Mme Aïssata Touré COULIBALY – Les sanctions économiques prises par la CEDEAO (Communauté économique des États d’Afrique de l’Ouest) le 9 janvier dernier à l’encontre du Mali ruinent l’économie du pays et ruinent les ménages. Car, depuis, tous les prix ont flambé et les salaires ne suivent plus.
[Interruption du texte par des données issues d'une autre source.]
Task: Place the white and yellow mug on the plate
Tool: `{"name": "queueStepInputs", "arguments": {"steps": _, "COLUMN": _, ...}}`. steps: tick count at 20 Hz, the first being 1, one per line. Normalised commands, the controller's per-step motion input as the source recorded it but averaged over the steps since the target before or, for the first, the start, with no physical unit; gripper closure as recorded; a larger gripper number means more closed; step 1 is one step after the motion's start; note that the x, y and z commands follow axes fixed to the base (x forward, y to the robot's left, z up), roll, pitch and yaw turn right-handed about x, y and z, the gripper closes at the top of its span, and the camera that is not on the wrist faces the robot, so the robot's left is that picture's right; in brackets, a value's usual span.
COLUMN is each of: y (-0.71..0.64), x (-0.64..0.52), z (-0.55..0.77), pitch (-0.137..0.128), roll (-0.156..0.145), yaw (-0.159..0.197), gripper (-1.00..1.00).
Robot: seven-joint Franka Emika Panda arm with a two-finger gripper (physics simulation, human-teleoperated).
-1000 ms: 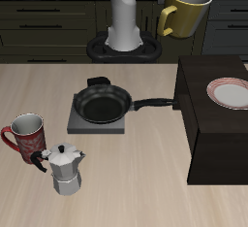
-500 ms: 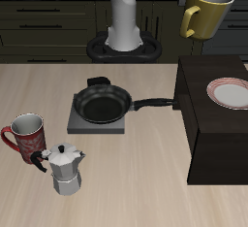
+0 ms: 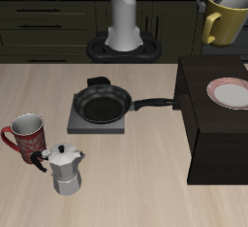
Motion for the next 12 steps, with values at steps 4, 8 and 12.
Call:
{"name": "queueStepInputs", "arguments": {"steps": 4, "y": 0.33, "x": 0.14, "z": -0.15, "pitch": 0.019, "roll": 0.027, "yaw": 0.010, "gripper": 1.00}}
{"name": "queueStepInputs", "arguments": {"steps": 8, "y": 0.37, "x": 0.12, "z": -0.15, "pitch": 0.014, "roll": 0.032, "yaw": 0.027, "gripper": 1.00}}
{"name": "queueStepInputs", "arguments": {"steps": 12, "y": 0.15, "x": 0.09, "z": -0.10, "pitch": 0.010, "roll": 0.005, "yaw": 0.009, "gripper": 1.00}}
Je vous assure qu’à Bamako, dans ma boutique de fleurs ouverte dans le quartier de l’ACI 2000, je peux faire quinze jours sans vendre un seul bouquet! Car il n’y a plus d’argent et le peu que l’on gagne passe dans le panier de la ménagère. Tous les prix ont flambé, y compris ceux des produits de première nécessité comme le mil, le riz, le fonio qui ont pratiquement doublé ou ont augmenté au moins de 50%! Personne n’a plus la tête à mettre de l’argent dans les fleurs…
APP – Comment, dans ces conditions, l’économie malienne peut-elle tenir?
Mme Aïssata Touré COULIBALY – Bonne question, mais honnêtement je n’ai pas la réponse. C’est intenable. J’ai créé ma société Multichem en 1995 et, pour la première fois, je suis en train de mettre en chômage technique certains de mes agents. Vous voyez un peu ce que cela représente pour toutes ces familles si le chef de famille n’a plus d’emploi…
Beaucoup d’entreprises sont malheureusement dans le même cas. C’est extrêmement grave ce que nos entreprises vivent aujourd’hui. La seule note d’espoir serait que l’on lève cet embargo car la grande majorité de ces femmes sont des commerçantes qui font du commerce transfrontalier avec nos pays voisins comme le Sénégal, la Mauritanie ou la Côte d’Ivoire. C’est ce va-et-vient incessant qui fait marcher le commerce et tourner l’économie de nos différents pays. Or, comme les frontières sont fermées, ces femmes ne font plus rien. Cet embargo n’a aucun sens et tout le monde en souffre : les Sénégalais et les Ivoiriens comme les Maliens!
J’ose donc espérer qu’à l’occasion du prochain Sommet extraordinaire de la CEDEAO, le 4 juin à Accra (Ghana), nos dirigeants en prennent conscience, surmontent leurs querelles politiques pour prendre de la hauteur, avoir pitié de nos peuples et sauver nos économies qui sont en train de s’écrouler. Je l’espère de tout mon cœur.